### TASK OBJECTIVE
Among the records below, find the lines that contain "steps" and copy each of them.

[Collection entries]
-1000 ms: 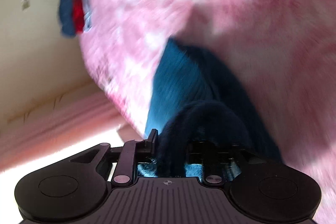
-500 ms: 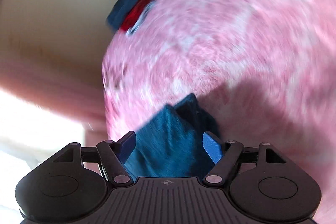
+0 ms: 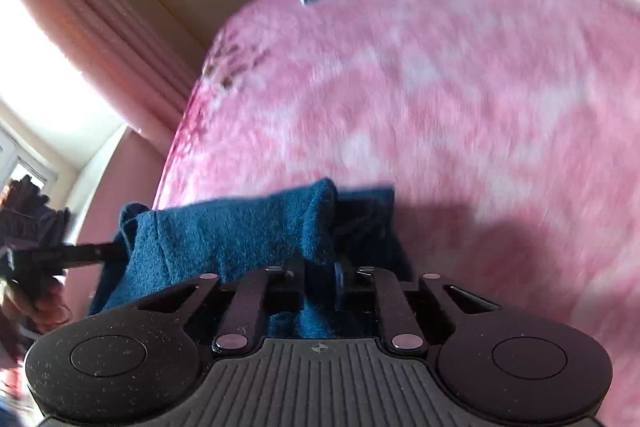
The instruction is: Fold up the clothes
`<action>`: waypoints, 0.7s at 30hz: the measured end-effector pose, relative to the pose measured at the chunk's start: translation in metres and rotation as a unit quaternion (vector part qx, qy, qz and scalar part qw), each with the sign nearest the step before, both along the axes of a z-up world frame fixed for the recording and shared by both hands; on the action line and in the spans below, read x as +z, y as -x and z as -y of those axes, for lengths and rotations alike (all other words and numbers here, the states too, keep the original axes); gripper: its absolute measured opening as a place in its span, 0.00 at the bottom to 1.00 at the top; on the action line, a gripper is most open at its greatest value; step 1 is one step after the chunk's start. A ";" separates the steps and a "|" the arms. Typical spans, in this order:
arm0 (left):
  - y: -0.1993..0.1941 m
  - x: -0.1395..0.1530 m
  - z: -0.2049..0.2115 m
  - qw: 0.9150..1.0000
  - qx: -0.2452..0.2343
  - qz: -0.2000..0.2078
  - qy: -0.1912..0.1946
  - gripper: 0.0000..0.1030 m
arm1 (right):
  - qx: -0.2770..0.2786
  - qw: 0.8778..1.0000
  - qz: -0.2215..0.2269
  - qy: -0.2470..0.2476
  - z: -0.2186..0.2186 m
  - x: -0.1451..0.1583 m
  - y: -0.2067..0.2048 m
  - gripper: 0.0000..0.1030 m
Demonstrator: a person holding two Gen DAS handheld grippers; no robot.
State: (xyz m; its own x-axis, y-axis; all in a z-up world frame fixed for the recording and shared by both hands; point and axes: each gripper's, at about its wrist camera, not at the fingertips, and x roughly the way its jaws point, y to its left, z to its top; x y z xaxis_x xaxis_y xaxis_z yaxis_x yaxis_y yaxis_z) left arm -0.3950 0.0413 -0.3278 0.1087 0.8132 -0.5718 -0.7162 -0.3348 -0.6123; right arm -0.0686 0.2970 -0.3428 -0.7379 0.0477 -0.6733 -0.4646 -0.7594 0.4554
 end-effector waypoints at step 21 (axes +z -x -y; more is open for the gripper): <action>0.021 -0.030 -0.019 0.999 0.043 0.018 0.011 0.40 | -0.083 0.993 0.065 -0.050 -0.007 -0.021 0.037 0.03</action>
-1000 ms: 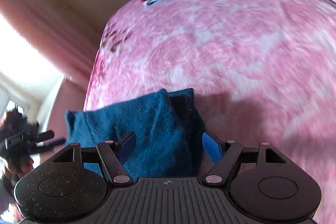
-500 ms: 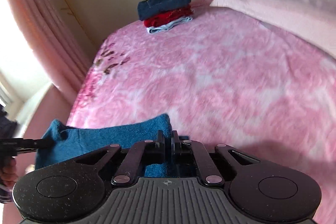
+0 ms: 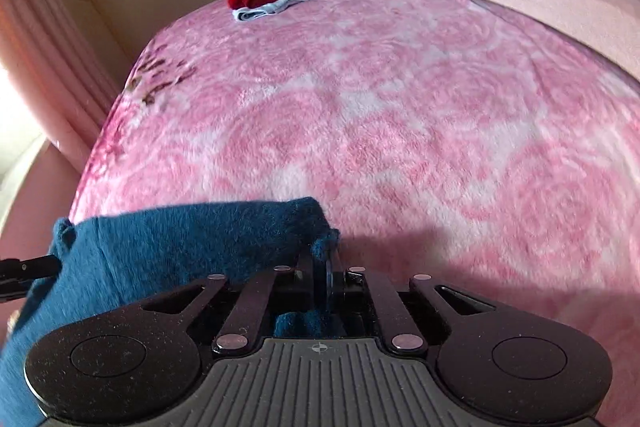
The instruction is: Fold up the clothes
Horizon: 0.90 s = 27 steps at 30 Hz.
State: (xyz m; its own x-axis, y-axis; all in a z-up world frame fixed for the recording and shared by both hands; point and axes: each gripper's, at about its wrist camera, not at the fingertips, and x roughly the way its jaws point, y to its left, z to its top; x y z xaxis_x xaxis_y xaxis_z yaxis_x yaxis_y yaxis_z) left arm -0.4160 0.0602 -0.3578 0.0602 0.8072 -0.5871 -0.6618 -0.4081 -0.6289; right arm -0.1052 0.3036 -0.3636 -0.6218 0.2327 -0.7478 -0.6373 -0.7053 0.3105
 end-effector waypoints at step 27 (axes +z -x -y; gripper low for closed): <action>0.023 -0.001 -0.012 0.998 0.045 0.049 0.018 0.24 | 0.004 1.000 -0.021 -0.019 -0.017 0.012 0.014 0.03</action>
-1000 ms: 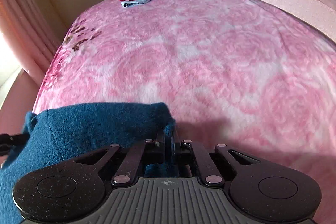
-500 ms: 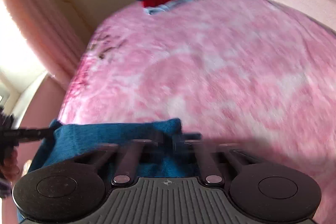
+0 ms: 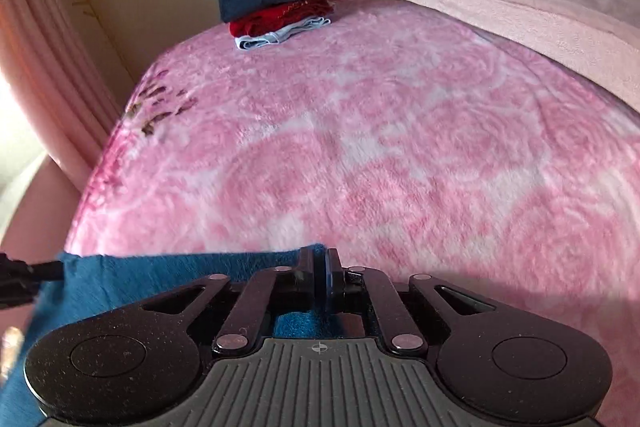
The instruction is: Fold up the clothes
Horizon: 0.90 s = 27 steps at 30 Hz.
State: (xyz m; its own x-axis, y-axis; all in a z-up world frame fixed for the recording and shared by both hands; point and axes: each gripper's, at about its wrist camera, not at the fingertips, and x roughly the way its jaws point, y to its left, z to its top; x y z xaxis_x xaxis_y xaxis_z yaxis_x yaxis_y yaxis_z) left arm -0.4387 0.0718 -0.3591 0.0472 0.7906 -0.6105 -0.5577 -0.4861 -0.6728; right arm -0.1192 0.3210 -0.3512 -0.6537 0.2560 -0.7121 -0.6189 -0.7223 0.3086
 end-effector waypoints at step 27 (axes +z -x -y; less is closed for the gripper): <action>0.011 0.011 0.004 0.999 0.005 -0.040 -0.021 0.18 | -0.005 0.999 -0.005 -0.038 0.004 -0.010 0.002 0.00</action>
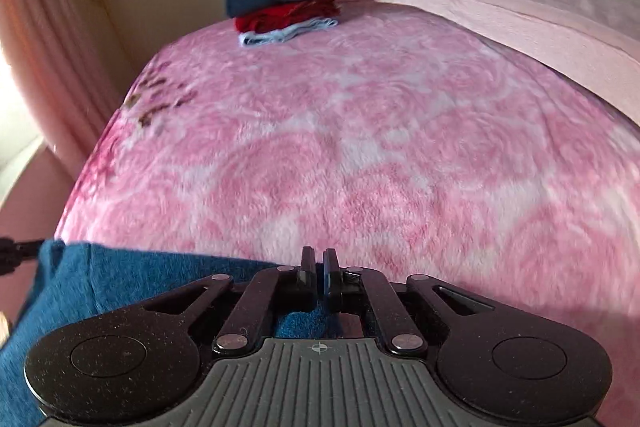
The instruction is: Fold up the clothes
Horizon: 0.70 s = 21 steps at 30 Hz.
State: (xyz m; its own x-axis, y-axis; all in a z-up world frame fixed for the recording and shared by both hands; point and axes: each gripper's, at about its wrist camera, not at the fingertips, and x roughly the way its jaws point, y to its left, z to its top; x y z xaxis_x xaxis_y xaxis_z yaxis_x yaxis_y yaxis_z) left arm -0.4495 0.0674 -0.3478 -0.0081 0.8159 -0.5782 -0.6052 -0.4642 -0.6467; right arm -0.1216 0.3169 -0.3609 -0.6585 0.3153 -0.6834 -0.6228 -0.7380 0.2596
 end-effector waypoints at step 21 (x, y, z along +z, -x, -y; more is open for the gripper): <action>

### RESPONSE TO THIS EXERCISE
`<action>`: waypoints, 0.7s at 30hz: the measured end-effector pose, relative to the pose measured at the chunk's start: translation in metres and rotation as a unit quaternion (vector part qx, qy, qz and scalar part qw), each with the sign nearest the step before, both along the axes of a z-up world frame fixed for the recording and shared by both hands; on the action line and in the spans below, read x as +z, y as -x and z as -y of those axes, for lengths and rotations alike (all other words and numbers here, the states too, keep the original axes); gripper: its absolute measured opening as a place in its span, 0.00 at the bottom to 1.00 at the top; on the action line, a gripper is most open at its greatest value; step 1 is one step after the chunk's start. A ";" separates the steps and a "|" the arms. Typical spans, in this order:
Horizon: 0.90 s = 27 steps at 30 Hz.
Horizon: 0.90 s = 27 steps at 30 Hz.
Horizon: 0.70 s = 21 steps at 30 Hz.

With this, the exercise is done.